Closed aparcar closed 6 years ago
valdi74:
I can confirm this bug on Xiaomi Mi Router 3G and USB SATA HDD. Big files (10 GB) downloaded are sometimes (20-30% files) broken - md5sum don't match. There was no log entry when the error occurred. Tested with:
neheb:
Let's see. Not a SATA issue. Not a pcie issue (USB is not connected through pcie). Sounds like a bug introduced in the port to 4.9. Maybe a CPU issue?
HeadLessHUN:
Hi there!
I also faced this bug on xiaomi mi Router 3g on different HDDs with ext4 filesystem.
I've OpenWrt SNAPSHOT r5629-23bba9c release, which equipped with 4.9.72 kernel.
I haven't seen any kernel log which might be relevant to this problem only when mysql tries to acces some block and it can't read...
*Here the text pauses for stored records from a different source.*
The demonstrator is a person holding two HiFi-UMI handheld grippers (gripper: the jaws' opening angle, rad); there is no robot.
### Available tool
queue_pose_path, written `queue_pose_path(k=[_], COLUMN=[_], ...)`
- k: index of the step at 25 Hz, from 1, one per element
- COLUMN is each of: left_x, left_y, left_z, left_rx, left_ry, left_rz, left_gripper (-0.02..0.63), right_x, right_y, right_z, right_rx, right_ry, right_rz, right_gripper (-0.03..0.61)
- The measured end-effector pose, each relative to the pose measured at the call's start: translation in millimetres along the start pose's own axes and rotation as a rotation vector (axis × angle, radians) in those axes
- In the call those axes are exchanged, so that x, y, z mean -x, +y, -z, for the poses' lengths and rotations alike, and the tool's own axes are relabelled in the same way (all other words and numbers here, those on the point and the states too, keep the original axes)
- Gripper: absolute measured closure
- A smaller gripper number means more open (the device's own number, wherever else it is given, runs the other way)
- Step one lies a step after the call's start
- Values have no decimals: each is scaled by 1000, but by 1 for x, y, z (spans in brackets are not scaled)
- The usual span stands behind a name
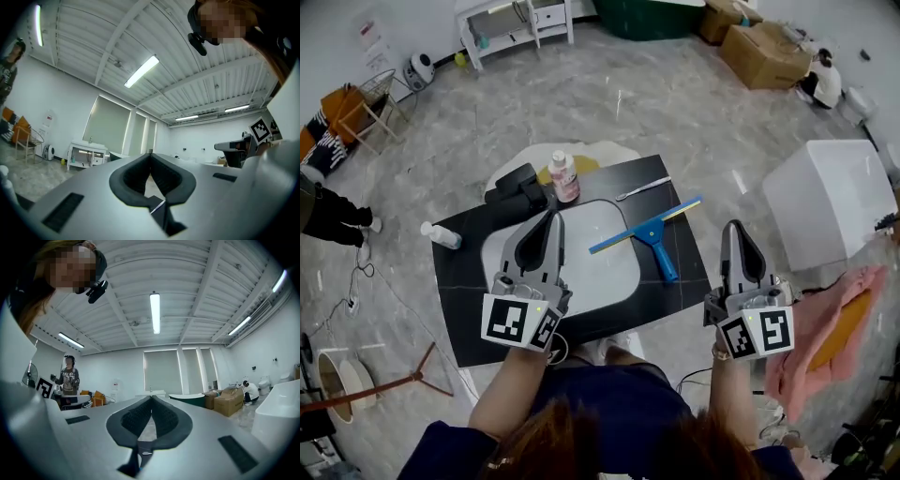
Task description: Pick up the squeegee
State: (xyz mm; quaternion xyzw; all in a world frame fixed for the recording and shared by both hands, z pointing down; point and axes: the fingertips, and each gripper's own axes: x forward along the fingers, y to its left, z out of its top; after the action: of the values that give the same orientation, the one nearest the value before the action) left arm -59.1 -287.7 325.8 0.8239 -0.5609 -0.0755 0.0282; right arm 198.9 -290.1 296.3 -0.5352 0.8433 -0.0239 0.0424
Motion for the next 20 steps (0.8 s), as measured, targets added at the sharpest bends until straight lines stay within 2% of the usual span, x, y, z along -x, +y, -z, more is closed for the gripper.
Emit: queue_pose_path(k=[4, 8, 14, 17, 20], left_x=[-17, -24, -31, -36, -41], left_y=[0, 4, 15, 17, 22], left_z=[11, 27, 52, 67, 75], left_rx=[-1, 4, 23, 29, 31], left_ry=[23, 49, 96, 122, 143], left_rz=[-32, -47, -47, -30, -20], left_gripper=[595, 595, 595, 595, 595], right_x=[-26, -45, -61, -58, -52], right_y=[-20, -25, -26, -26, -26], right_z=[24, 75, 191, 261, 311], right_rx=[-10, -16, 6, 16, 32], right_ry=[54, 169, 455, 630, 773], right_rz=[-31, -54, -96, -114, -120], right_gripper=[561, 561, 507, 446, 401])
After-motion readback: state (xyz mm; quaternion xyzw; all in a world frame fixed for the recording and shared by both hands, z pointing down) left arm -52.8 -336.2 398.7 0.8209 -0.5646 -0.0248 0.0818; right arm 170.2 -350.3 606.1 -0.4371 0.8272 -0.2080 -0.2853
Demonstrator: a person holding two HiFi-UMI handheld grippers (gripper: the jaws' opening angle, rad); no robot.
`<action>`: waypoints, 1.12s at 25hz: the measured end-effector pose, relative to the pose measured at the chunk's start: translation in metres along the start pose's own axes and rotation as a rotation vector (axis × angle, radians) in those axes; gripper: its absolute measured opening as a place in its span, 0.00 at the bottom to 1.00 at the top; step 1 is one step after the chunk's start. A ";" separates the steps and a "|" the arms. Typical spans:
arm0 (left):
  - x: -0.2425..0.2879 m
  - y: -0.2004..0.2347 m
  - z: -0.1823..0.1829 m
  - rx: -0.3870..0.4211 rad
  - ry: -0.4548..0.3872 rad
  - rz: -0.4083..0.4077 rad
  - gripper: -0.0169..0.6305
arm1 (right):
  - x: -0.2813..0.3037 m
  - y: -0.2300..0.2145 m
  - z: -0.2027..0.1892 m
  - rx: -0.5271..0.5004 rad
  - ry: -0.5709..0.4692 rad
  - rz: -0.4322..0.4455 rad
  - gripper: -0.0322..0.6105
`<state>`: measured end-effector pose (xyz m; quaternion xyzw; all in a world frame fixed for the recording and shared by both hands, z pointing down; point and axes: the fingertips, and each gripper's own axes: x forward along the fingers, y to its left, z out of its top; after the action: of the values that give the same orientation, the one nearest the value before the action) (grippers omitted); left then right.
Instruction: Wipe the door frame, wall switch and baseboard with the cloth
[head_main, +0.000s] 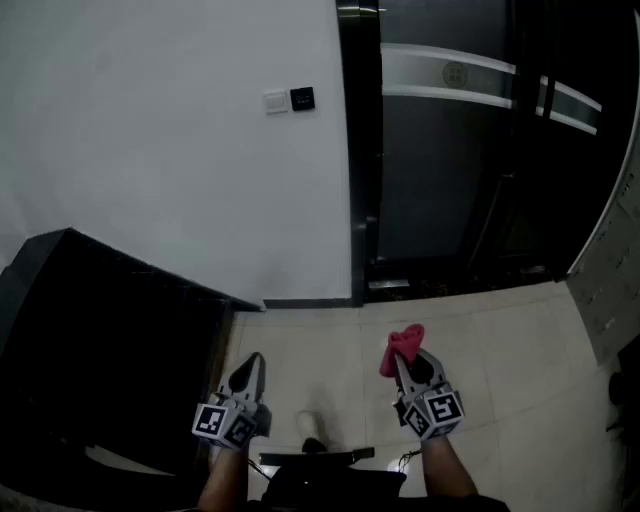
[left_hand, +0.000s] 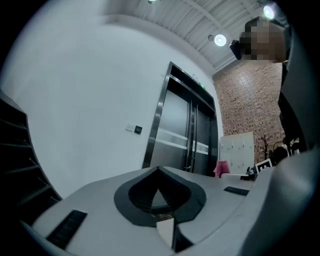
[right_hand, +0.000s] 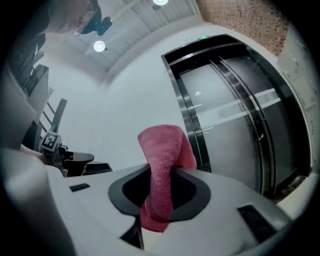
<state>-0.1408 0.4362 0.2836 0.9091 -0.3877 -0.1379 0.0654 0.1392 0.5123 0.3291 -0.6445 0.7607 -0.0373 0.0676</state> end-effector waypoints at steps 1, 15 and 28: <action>0.012 0.012 0.001 0.031 -0.005 0.001 0.00 | 0.017 0.000 0.002 -0.019 0.001 0.011 0.18; 0.233 0.198 0.040 0.116 -0.020 -0.071 0.00 | 0.288 -0.049 0.069 -0.200 -0.018 -0.026 0.18; 0.382 0.214 0.011 0.155 -0.034 0.002 0.00 | 0.443 -0.169 0.093 -0.315 -0.042 0.100 0.18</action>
<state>-0.0386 0.0126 0.2454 0.9084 -0.3993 -0.1231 -0.0114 0.2475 0.0502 0.2378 -0.6090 0.7867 0.0995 -0.0165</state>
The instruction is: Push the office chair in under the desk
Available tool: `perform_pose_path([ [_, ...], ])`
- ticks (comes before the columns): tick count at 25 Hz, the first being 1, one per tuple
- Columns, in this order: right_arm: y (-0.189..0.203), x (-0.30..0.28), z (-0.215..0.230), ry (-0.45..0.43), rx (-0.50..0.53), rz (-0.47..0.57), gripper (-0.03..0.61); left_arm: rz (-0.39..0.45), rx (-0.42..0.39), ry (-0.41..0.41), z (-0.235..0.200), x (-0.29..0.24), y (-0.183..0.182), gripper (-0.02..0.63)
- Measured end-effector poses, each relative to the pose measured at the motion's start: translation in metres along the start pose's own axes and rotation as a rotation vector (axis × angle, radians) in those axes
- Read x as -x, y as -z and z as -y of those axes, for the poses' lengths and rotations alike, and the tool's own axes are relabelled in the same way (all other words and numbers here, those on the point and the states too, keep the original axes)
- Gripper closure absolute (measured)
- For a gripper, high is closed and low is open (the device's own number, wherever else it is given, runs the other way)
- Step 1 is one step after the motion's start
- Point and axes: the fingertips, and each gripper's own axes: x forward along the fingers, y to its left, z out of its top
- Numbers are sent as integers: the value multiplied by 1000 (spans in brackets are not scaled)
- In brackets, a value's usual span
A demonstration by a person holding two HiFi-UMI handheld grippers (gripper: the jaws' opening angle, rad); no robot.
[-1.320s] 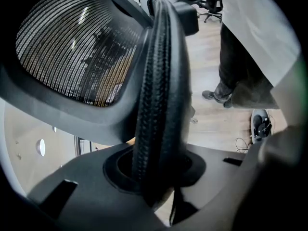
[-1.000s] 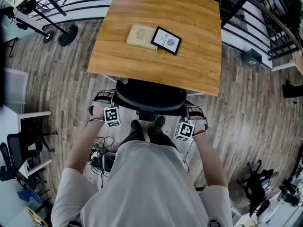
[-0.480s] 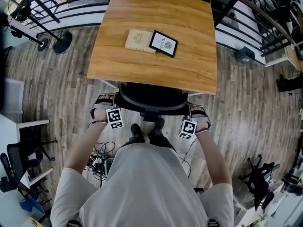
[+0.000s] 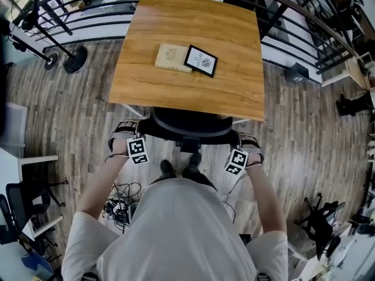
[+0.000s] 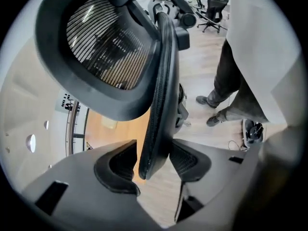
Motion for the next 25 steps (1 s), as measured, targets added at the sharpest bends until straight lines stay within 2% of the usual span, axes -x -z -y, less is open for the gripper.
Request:
perform_pose_path([
  [8,4,40,6,-54,-105,35,417,62,99,61,-1,32,1,405],
  [12,0,66,20,-61,-220,103,417,123,173,62,-16,55,-10,408],
  [14,-5,82,32,-50,-307,154,417,169,228,62,-26,69,-17,410],
  [19,-16,121,69,13,-492,272,417,327,424,59,-58,107,-36,423],
  [25,-22,164,109,90,-678,417,418,491,590,-6,-95,146,-55,440],
])
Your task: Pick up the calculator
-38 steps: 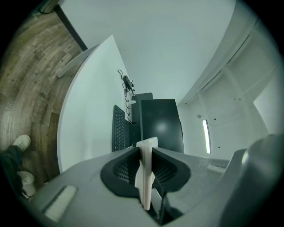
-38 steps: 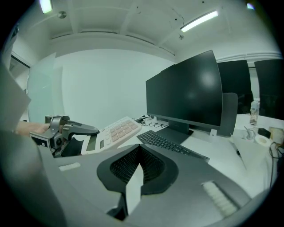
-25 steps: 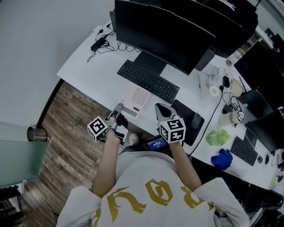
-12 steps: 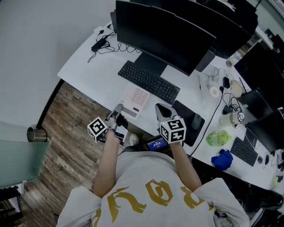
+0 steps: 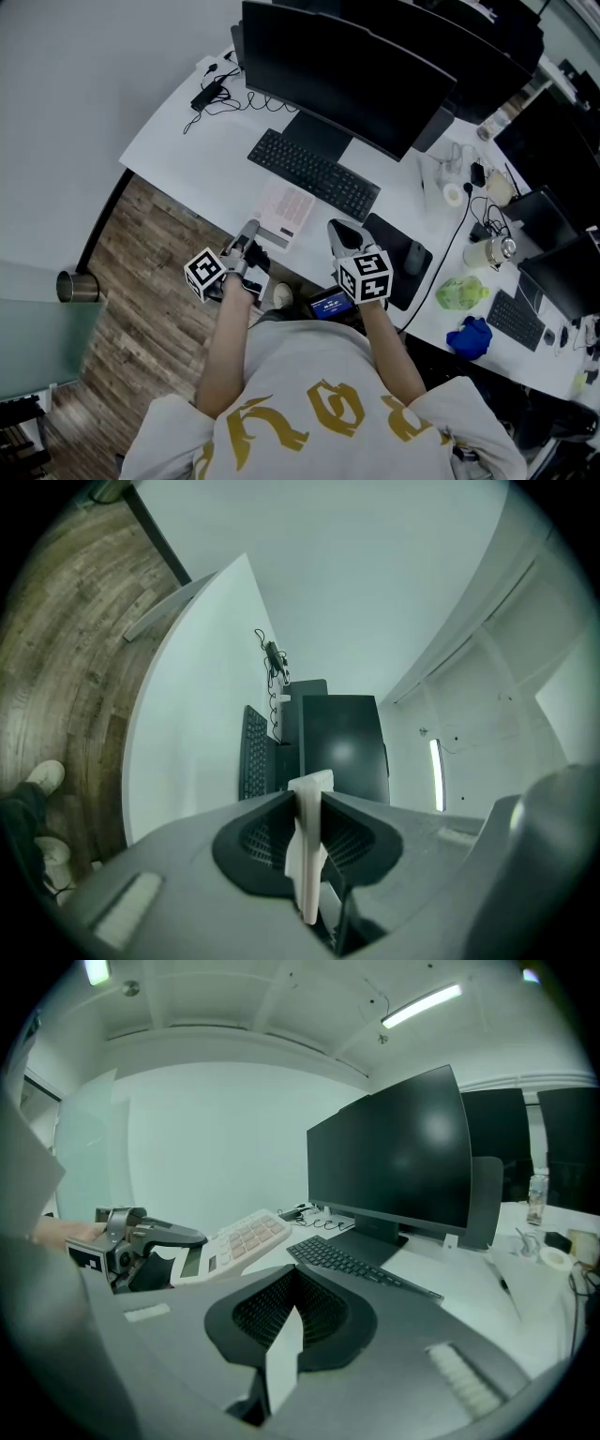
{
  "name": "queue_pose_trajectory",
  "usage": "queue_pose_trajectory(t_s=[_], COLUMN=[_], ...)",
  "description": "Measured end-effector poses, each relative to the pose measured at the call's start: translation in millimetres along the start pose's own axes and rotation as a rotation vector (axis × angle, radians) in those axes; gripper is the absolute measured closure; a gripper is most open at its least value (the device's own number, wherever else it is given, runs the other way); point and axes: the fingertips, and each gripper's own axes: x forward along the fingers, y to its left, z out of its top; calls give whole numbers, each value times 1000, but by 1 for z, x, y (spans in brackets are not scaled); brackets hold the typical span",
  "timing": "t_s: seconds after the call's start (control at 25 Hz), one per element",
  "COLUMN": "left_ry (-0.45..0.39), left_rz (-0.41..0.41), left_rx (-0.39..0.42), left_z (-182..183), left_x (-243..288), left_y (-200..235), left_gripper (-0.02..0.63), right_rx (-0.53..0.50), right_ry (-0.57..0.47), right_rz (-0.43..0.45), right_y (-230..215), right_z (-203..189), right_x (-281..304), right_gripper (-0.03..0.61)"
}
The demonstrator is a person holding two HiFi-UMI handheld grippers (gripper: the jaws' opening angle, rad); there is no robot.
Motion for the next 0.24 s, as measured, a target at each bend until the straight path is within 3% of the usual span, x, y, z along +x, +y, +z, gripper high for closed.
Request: queue_pose_trajectory(t_s=[0.24], left_ry=[-1], left_rz=[-4], left_rx=[-15], left_z=[2], left_x=[3], left_y=[-1], left_gripper=[548], right_rx=[1], right_ry=[0], right_rz=[-2], right_y=[-2], right_z=[0], right_x=[4], right_gripper=[555])
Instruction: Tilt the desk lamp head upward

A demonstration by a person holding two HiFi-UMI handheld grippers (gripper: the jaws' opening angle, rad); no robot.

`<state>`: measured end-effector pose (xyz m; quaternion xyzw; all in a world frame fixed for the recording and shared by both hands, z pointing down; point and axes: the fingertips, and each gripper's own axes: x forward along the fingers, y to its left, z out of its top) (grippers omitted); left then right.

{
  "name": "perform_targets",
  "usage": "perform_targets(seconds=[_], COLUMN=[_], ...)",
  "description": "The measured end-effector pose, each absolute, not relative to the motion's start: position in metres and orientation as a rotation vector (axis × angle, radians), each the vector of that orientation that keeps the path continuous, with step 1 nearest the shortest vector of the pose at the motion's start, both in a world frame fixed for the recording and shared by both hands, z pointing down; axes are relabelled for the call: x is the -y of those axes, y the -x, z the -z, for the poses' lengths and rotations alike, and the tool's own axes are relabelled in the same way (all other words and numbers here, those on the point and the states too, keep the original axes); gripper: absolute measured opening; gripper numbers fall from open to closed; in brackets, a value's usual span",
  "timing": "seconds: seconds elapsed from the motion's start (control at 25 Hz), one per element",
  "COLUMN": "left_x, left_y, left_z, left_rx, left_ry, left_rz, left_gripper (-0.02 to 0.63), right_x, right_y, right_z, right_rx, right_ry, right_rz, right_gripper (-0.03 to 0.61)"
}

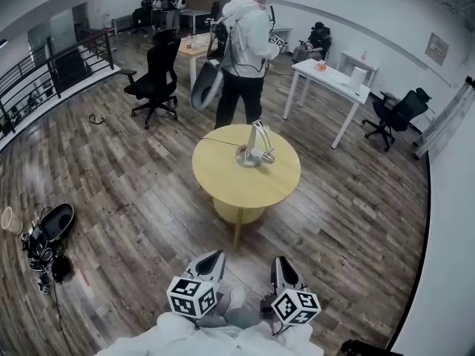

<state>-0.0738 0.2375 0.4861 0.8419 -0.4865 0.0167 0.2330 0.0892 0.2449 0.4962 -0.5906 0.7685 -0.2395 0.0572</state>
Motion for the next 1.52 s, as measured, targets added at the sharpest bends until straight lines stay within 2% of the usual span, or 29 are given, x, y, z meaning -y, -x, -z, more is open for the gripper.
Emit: perform_targets(seconds=[0.44, 1.28, 1.52], left_x=[-0.153, -0.002, 0.025], left_y=[0.064, -0.002, -0.001], left_z=[-0.485, -0.484, -0.496], left_rx=[1.381, 1.402, 1.411], left_ry=[-2.293, -2.287, -2.254], left_rz=[-0.039, -0.045, -0.093], left_gripper=[-0.002, -0.002, -0.002], right_x=[-0.157, -0.005, 0.026], right_y=[-0.103, -0.187, -0.186], right_z=[-0.493, -0.496, -0.511], right_rx=[-2.352, -2.319, -2.319], right_ry=[1.755, 1.781, 1.766], right_rz=[0.714, 0.718, 0.768], right_gripper=[0.063, 0.063, 0.063])
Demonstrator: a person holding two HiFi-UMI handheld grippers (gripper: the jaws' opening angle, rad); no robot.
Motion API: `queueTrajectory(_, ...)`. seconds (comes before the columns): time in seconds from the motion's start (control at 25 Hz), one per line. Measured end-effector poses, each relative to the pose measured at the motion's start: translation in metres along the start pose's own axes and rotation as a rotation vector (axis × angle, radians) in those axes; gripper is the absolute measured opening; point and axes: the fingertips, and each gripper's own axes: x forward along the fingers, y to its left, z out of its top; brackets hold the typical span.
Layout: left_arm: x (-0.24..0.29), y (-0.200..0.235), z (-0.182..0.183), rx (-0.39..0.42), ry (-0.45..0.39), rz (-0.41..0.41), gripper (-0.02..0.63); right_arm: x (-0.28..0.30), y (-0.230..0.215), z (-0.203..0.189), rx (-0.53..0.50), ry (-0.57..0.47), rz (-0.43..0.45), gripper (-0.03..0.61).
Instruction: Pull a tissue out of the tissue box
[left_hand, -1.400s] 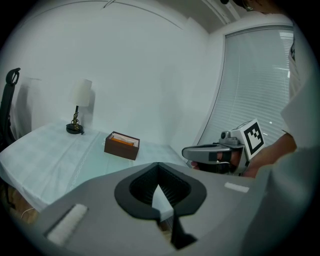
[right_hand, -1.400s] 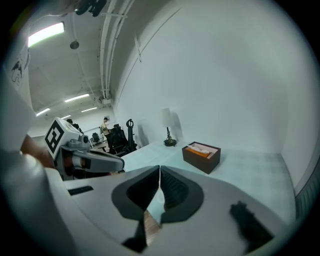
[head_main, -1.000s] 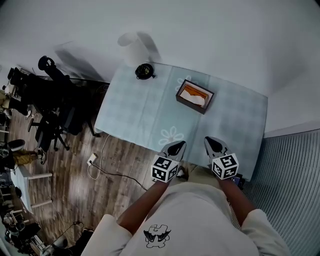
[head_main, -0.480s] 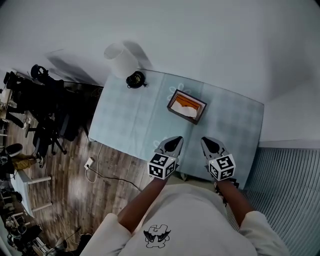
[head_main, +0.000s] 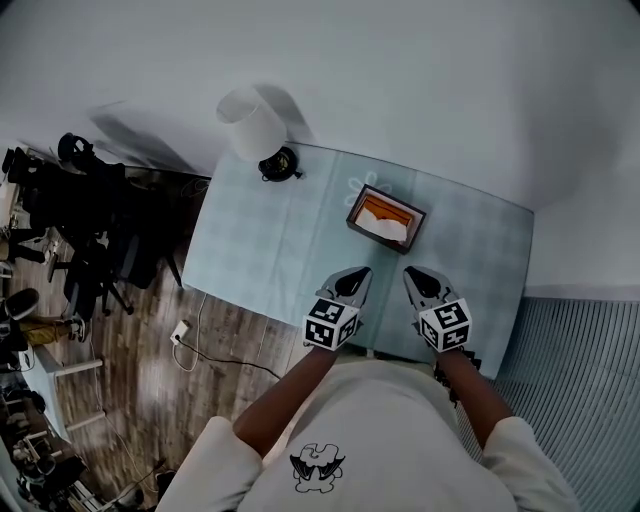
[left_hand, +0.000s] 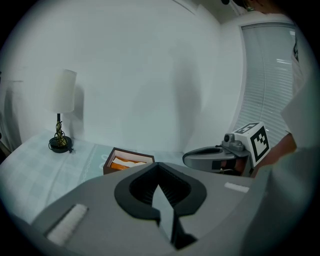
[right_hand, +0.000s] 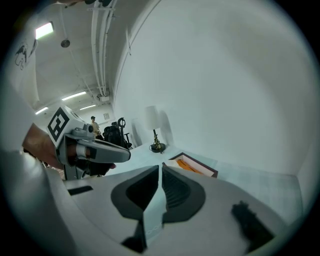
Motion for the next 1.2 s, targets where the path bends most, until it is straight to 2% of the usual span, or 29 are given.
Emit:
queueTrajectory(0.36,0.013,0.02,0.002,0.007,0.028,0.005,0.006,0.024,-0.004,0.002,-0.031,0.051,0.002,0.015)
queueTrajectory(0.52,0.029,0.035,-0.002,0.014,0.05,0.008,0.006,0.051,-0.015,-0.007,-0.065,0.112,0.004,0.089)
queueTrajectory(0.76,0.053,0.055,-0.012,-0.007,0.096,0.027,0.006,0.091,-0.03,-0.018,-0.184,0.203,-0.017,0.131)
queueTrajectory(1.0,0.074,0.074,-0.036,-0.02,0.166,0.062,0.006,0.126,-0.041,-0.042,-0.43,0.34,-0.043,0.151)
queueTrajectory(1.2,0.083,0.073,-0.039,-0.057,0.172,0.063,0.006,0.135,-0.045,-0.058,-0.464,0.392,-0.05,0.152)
[28372.317828] EXT4-fs warning: 10 callbacks suppressed
[28372.317846] EXT4-fs warning (device sdb3): htree_dirblock_to_tree:962: inode #872: lblock 0: comm mysqld: error -5 reading directory block
[28372.341743] EXT4-fs warning (device sdb3): htree_dirblock_to_tree:962: inode #872: lblock 0: comm mysqld: error -5 reading directory block
[28372.365581] EXT4-fs warning (device sdb3): dx_probe:742: inode #4312: lblock 0: comm mysqld: error -5 reading directory block
It is very annoying bug, i hope it will be fixed ASAP.
neheb:
Kernel 4.14 should be coming soon. Hopefully it fixes this issue. For all I know, the kernel config could be the issue. Testing is needed...
neheb:
Can you guys test http://lists.infradead.org/pipermail/lede-dev/2018-January/010795.html ?
HeadLessHUN:
i'll try it out but it shouldn't have any impact because it was added to the generic config in june.[[https://git.openwrt.org/?p=openwrt/openwrt.git;a=commitdiff;h=b47fd7656336162360ebf66147326763ddae3f8d;hp=415c47de79ada7496c39f435df0b0523472aee58|External Link]], did you change anything else to the master branch?
neheb:
Yeah I did a diff between config-4.4 and config-4.9 and removed newly introduced CONFIGs. It worked. I have firmware on 4.9 that does not show this issue. Unfortunately, I lost the exact config.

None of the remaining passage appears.